Using GIS to Model Nonpoint Source Pollution in an Agricultural Watershed in Southeast Michigan

John Patrick Fay


Distributed parameter hydrologic models offer many advantages over lumped parameter models in tracking and controlling nonpoint source pollutants, but they are constrained by the excessive data input and processing they require. However, rapidly emerging technology in the form of geographic information systems (GIS) and the increasing availability of digital spatial databases are greatly reducing these constraints and expanding the range of applications of these models. This study describes the coupling of a distributed parameter agricultural nonpoint source pollution model (AGNPS) with a GIS (ERDAS) to evaluate the impact of nonpoint source pollution on water quality in a mid- sized (334 km2) agricultural watershed in southeastern Michigan.
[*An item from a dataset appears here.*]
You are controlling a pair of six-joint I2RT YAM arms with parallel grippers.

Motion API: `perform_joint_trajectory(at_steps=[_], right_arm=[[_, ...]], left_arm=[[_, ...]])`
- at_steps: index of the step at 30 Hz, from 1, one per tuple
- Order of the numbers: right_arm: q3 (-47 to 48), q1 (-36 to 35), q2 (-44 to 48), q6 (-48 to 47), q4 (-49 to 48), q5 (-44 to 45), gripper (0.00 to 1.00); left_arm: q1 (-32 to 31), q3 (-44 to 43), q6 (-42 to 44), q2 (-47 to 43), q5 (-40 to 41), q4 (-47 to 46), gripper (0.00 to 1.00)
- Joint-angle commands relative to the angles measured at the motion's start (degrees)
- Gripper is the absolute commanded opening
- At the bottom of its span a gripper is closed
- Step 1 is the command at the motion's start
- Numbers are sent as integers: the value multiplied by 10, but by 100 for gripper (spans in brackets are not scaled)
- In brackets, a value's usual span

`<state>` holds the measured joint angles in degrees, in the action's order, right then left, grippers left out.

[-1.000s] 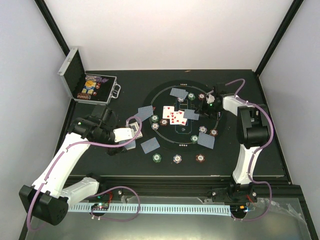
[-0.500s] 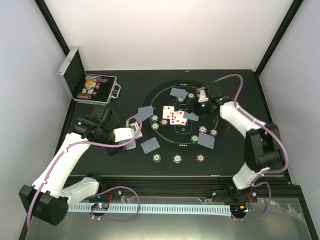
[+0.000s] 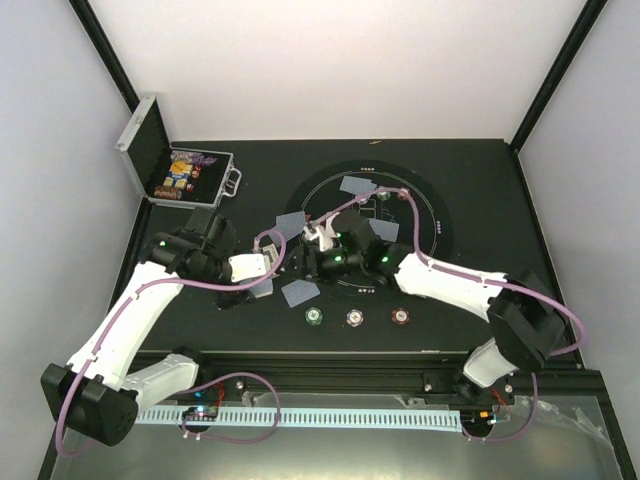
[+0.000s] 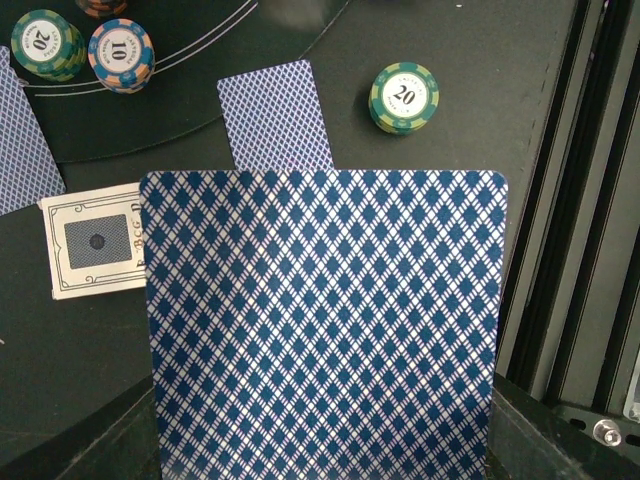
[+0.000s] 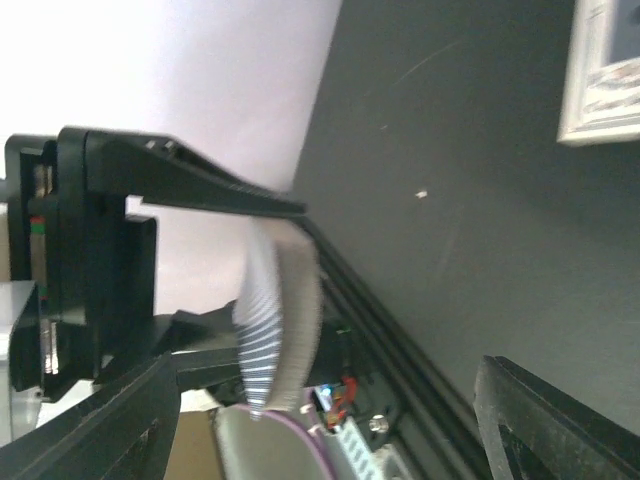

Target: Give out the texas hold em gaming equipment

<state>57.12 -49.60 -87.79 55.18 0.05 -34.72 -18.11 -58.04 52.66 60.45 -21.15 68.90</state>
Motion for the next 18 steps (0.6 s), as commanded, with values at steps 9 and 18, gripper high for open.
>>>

ERDAS is used to integrate spatial data sets from multiple sources into a single GIS database from which parameters needed to run the AGNPS model can be generated. The AGNPS model estimates the amounts, origin and distribution of sediments and nutrients across the watershed in response to a storm of a specified magnitude. By integrating the GIS and by using existing statewide and national spatial databases, the AGNPS model is easily employed to run iterative simulations of hypothetical landscape scenarios. These simulations indicate that the agriculturalization of land and the loss of forested cover significantly alter sediment and nutrient budgets across the watershed. The expansion of urban land cover appeared to have the greatest overall impact on runoff and nutrient fluxes, while agricultural expansion generated the largest increases in sediment concentrations and sediment yields. Forest expansion dramatically reduced the generation and delivery of all forms of nonpoint source pollution modeled. This integration of GIS with distributed parameter landscape modeling has considerable potential to aid in land use planning and in identifying locations most vulnerable to storm-driven runoff and erosion.